Langkah berikutnya yaitu melakukan inkubasi di dalam inkubator. Namun sebelumnya, petridish dibungkus kembali dengan kertas warna coklat. Kemudian memasukkan semua hasil inokulasi ke dalam inkubator. Proses inkubasi dilakukan selama 24 jam dan 48 jam pada suhu kamar karena pada suhu 300 ini merupakan suhu optimum dalam pertumbuhan mikroorganisme. Di dalam inkubator, petridish diletakkan dengan posisi terbalik. Hal ini bertujuan untuk mencegah terjadinya kondensasi dari media di dalam petridish, sehingga dapat menyebabkan uap air turun ke media dan pada akhirnya mengakibatkan terbatasnya pergerakan koloni di dalam media mikroorganisme yang dapat merusak bakteri.(Tortora, 2010, halaman 158)

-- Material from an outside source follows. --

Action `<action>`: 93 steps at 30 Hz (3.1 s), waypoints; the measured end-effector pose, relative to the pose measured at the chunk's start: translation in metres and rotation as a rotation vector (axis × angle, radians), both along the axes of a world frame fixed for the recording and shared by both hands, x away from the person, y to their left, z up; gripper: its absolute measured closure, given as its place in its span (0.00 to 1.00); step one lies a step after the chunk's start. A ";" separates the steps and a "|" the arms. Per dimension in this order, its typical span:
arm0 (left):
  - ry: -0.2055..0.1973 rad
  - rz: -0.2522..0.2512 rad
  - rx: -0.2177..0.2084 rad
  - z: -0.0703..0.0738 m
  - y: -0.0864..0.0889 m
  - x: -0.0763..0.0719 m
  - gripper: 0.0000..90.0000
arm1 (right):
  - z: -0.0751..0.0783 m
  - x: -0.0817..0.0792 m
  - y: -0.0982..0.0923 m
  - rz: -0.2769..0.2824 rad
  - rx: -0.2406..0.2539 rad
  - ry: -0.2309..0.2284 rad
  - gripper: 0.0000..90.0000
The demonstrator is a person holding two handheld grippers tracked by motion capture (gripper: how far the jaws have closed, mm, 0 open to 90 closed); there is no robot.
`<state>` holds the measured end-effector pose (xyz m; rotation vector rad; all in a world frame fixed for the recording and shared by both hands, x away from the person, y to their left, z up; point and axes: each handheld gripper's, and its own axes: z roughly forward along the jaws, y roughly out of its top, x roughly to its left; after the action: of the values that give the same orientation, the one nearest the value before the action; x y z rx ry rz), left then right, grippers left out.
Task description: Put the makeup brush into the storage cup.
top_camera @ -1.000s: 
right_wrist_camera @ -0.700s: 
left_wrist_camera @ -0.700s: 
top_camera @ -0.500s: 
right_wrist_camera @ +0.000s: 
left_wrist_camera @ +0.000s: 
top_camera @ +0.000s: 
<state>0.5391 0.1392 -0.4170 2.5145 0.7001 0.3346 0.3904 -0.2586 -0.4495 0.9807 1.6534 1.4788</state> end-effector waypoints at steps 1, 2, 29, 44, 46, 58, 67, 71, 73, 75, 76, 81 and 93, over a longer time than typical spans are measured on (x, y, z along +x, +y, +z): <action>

Pengamatan pertama dilakukan 24 jam setelah proses inkubasi berlangsung. Dari hasil percobaan yang telah dilakukan, didapatkan koloni mikroorganisme pada sektor 0, sektor 1, sektor 2, dan sektor 3. Pada sektor 0 terlihat bakteri dengan warna putih susu dan sedikit pekat dengan diameter sekitar 4,5 cm. Untuk sektor 1, koloni bakteri yang tumbuh terlihat lebih sedikit bila dibandingkan dengan sektor 0. Koloni yang tumbuh berwarna putih tulang dan pekat dengan diameter sekitar 1,9 cm sedangkan pada sektor 2 ditemukan sedikit koloni bakteri bila dibandingkan dengan sektor 0 dan 1 dengan warna putih susu, sedikit pekat dan diameter sekitar 0,6 cm. Sedangkan untuk sektor 3 didapatkan sedikit bakteri berwarna putih susu, sedikit pekat dengan diameter 0,5 cm. Hal ini wajar terjadi, karena yang diinokulasikan pada sektor 0 adalah berasal dari campuran suspensi biakan yang diberikan, sedangkan pada sektor 1 merupakan inokulasi berasal dari sektor 0, sektor 2 merupakan hasil inokukasi dari sektor 1, dan sektor 3 merupakan inokulasi dari sektor 2.Pada pengamatan kedua yaitu 48 jam menunjukkan adanya pertumbuhan koloni. Hal ini terlihat dengan semakin bertambahnya diameter koloni di masing-masing sektor. Pada sektor 0 yang semula diameternya 4,5 cm tetap menjadi 4,5 cm, dan pada sektor 1 yang semula 1,9 cm menjadi 2,1 cm, pada sektor 2 yang semula 0,6 cm menjadi 0,9 cm dan pada sektor 3 yang semula diameternya 0,5 cm menjadi 0,8 cm. Hal ini sesuai dengan literatur yang menyebutkan bahwa setelah diinkubasi, sel-sel individu akan tumbuh memperbanyak diri hingga membentuk koloni. Tetapi untuk ukuran dari bakteri sendiri tidak membesar, karena pertumbuhan dari bakteri itu sendiri adalah pertumbuhan secara eksponensial yang membelah semakin banyak bukan bertumbuh menjadi besar. Hal ini menunjukkan bahwa terjadi peningkatan populasi bakteri yang cukup signifikan dalam kurun waktu 48 jam setelah pembiakan. Pada saat dilihat dari permukaan samping bentuk koloni terlihat seperti lingkaran dan tepinya berbentuk seperti setengah bola dan hampir di semua sektor bentuk koloninya seperti yang disebutkan diatas. Terbentuknya massa sel yang dapat dilihat oleh mata telanjang dinamakan koloni. Setiap koloni yang berlainan dapat mewakili macam organisme yang berbeda-beda. Setiap koloni merupakan biakan murni satu macam mikroorganisme.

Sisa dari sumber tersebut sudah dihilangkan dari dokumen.